_Task details_: Reply only with how many lines in these entries hold the string "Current".
########################################
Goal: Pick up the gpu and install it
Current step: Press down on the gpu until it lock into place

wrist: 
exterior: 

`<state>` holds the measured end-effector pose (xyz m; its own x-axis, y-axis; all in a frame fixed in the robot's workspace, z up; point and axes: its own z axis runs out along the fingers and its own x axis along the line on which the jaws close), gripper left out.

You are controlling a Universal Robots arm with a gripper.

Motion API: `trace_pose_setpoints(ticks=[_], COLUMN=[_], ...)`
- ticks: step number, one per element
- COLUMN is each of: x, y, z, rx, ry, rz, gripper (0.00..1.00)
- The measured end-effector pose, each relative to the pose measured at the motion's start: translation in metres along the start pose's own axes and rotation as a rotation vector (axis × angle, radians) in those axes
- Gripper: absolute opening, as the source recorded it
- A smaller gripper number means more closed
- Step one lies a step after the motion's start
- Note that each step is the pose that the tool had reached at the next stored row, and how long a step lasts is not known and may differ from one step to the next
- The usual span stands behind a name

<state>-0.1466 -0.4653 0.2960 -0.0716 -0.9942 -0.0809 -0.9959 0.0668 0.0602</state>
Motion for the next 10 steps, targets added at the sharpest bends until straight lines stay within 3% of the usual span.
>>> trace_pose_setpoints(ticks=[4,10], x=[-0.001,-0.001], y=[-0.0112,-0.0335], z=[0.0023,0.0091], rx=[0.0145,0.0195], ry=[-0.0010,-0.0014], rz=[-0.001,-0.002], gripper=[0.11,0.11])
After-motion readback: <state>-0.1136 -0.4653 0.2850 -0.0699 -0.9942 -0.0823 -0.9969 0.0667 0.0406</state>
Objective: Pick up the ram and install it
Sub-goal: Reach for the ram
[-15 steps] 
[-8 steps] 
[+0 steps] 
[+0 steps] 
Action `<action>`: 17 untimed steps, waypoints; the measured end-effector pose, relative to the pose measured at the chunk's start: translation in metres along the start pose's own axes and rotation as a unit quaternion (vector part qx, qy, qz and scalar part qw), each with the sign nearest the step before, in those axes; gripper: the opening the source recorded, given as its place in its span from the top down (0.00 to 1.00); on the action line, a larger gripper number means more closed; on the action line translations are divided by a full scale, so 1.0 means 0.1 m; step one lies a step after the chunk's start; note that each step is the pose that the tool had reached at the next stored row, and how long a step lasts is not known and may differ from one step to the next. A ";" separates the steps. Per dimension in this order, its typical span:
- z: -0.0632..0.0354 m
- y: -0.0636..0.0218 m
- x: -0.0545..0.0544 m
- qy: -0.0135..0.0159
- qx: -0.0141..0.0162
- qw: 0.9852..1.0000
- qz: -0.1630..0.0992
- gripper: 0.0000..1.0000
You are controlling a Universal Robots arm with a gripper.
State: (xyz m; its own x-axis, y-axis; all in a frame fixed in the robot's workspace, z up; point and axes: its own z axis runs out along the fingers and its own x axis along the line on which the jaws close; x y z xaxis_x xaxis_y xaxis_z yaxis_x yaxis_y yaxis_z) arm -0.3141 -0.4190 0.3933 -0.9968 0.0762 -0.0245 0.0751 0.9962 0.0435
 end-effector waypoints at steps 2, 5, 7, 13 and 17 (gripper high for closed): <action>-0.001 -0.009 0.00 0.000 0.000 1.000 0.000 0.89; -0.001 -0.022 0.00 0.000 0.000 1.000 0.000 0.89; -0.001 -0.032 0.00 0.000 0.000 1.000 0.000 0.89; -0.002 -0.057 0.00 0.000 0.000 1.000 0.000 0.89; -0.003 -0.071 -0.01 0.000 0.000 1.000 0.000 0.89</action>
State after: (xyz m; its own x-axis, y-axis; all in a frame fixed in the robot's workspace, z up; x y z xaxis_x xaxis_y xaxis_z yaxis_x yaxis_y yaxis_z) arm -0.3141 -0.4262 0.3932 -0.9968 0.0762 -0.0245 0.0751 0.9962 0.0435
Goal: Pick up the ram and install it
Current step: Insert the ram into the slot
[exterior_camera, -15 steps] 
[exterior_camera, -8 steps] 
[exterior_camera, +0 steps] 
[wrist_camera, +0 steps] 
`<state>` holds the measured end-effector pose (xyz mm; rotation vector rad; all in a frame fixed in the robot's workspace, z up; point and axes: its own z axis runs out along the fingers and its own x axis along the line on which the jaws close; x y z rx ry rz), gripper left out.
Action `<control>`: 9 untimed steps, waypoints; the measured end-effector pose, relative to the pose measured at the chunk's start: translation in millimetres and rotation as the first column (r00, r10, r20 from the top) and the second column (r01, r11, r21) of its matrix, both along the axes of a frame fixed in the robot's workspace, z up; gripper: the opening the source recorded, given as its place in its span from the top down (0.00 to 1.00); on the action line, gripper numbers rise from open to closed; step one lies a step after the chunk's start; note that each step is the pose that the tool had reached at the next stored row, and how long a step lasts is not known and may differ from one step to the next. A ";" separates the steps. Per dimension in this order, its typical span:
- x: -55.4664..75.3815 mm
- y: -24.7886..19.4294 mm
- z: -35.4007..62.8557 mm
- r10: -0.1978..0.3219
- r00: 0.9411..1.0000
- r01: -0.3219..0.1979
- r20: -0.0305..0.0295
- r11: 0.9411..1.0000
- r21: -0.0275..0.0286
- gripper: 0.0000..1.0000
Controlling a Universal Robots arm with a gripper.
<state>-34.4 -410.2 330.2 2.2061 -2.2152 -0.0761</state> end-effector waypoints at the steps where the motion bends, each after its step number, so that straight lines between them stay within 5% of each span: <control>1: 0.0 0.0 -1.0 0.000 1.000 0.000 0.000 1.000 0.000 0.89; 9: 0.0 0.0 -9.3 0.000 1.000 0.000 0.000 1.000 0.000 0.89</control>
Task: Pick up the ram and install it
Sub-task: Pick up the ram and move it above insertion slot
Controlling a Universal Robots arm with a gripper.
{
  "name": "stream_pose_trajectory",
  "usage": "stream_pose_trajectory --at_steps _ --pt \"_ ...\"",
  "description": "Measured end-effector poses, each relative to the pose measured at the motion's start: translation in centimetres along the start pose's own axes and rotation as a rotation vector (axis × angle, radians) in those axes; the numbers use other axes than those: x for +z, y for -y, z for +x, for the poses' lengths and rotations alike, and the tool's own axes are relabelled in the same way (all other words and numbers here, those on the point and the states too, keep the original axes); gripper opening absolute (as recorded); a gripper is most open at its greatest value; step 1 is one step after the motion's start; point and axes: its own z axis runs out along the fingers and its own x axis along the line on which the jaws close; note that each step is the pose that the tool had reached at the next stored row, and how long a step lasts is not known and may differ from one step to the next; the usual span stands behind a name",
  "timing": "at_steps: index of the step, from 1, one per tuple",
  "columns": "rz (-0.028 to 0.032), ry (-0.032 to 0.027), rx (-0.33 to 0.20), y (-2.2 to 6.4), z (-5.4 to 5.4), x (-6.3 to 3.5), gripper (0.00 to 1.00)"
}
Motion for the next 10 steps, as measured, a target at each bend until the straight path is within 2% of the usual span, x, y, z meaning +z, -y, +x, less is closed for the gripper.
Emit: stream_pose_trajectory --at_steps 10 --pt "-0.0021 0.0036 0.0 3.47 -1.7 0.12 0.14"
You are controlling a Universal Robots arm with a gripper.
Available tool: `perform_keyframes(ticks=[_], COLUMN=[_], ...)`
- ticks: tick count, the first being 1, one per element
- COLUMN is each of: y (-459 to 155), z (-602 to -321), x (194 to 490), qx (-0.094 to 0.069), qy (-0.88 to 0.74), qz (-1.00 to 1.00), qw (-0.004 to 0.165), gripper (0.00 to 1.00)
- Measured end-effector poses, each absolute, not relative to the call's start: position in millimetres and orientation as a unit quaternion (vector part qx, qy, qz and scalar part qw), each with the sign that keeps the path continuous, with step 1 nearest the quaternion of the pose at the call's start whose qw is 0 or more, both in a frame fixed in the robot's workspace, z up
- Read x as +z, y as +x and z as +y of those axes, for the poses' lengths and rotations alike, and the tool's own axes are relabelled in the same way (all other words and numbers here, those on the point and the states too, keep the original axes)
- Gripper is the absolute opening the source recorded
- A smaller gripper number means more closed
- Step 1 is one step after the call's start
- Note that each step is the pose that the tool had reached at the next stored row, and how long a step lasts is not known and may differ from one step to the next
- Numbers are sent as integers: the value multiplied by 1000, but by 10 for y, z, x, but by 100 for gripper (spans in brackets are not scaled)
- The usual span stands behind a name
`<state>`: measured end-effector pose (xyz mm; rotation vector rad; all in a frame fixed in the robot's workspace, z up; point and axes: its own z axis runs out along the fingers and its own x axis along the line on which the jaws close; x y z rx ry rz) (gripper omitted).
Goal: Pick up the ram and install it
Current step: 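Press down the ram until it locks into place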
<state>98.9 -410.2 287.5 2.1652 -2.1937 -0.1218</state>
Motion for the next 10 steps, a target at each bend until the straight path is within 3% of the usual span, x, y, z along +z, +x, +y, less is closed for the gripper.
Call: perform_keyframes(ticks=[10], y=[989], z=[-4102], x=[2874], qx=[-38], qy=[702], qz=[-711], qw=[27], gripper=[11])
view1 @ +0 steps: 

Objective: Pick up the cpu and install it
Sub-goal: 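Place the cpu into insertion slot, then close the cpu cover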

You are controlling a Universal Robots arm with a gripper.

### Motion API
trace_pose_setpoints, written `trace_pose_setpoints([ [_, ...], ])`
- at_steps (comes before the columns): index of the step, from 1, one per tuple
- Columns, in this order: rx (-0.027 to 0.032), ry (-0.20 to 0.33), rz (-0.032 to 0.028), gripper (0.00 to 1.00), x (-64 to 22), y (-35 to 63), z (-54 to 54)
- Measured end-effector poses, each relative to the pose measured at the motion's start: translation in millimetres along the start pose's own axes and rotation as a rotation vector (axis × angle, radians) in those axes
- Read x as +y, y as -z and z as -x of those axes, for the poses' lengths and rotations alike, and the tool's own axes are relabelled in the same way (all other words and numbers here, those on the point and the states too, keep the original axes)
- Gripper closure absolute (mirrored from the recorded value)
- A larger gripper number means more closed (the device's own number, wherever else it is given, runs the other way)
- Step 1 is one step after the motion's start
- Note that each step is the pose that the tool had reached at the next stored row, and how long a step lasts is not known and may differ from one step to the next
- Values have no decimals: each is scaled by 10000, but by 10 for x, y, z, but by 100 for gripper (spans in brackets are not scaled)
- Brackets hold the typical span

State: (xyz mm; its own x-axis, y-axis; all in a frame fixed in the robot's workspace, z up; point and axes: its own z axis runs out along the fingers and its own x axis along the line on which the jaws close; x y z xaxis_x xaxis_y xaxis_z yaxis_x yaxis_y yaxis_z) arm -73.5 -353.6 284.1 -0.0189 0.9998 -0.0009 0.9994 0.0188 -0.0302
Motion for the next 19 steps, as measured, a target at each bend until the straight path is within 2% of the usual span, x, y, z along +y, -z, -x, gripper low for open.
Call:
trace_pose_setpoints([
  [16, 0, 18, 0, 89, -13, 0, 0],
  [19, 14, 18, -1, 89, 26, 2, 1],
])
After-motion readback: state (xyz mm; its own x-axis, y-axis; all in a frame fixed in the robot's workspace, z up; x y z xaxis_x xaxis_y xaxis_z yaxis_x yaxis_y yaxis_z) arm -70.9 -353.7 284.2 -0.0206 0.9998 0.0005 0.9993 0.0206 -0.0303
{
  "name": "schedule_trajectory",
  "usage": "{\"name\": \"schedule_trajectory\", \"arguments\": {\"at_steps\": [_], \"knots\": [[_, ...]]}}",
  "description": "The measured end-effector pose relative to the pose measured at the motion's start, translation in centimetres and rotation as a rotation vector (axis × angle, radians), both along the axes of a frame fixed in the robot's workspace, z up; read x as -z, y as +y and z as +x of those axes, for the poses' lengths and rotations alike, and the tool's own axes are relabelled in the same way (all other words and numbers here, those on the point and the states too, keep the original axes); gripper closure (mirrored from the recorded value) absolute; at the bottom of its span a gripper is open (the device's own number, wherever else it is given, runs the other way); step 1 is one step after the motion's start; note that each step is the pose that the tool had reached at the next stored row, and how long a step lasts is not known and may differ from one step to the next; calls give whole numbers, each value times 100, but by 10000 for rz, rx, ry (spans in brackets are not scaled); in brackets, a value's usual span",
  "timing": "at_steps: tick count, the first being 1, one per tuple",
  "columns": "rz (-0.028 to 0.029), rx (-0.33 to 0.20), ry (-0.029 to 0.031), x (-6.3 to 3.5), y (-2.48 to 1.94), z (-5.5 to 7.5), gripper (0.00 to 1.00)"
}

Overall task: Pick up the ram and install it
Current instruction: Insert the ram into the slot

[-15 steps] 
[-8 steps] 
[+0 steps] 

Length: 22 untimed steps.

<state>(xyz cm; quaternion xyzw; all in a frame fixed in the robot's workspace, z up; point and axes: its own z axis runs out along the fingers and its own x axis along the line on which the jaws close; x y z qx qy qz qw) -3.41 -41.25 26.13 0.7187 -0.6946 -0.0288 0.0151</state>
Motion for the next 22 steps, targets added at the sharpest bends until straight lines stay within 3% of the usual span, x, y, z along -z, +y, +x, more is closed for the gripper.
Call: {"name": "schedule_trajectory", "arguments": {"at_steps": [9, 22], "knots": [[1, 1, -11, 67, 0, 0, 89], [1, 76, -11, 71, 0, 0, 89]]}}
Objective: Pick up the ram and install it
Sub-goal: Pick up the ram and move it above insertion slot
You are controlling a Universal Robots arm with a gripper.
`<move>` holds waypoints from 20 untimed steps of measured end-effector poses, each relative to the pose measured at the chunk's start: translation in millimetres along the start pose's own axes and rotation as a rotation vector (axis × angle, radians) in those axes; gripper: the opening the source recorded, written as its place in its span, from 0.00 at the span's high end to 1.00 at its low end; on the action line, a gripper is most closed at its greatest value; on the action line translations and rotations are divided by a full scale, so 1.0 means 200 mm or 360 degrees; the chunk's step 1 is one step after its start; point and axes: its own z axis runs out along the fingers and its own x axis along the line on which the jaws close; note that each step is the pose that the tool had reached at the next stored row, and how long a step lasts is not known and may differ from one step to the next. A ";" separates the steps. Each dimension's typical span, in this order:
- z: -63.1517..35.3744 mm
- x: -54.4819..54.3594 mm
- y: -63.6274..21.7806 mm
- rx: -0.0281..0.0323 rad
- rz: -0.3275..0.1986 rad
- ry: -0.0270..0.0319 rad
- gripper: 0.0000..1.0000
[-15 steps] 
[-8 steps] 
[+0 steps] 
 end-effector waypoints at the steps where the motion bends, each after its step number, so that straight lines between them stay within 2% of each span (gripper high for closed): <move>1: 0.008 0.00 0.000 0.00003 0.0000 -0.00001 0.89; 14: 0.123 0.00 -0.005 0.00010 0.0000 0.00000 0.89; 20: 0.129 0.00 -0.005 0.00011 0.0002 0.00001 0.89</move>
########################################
_Answer_: 4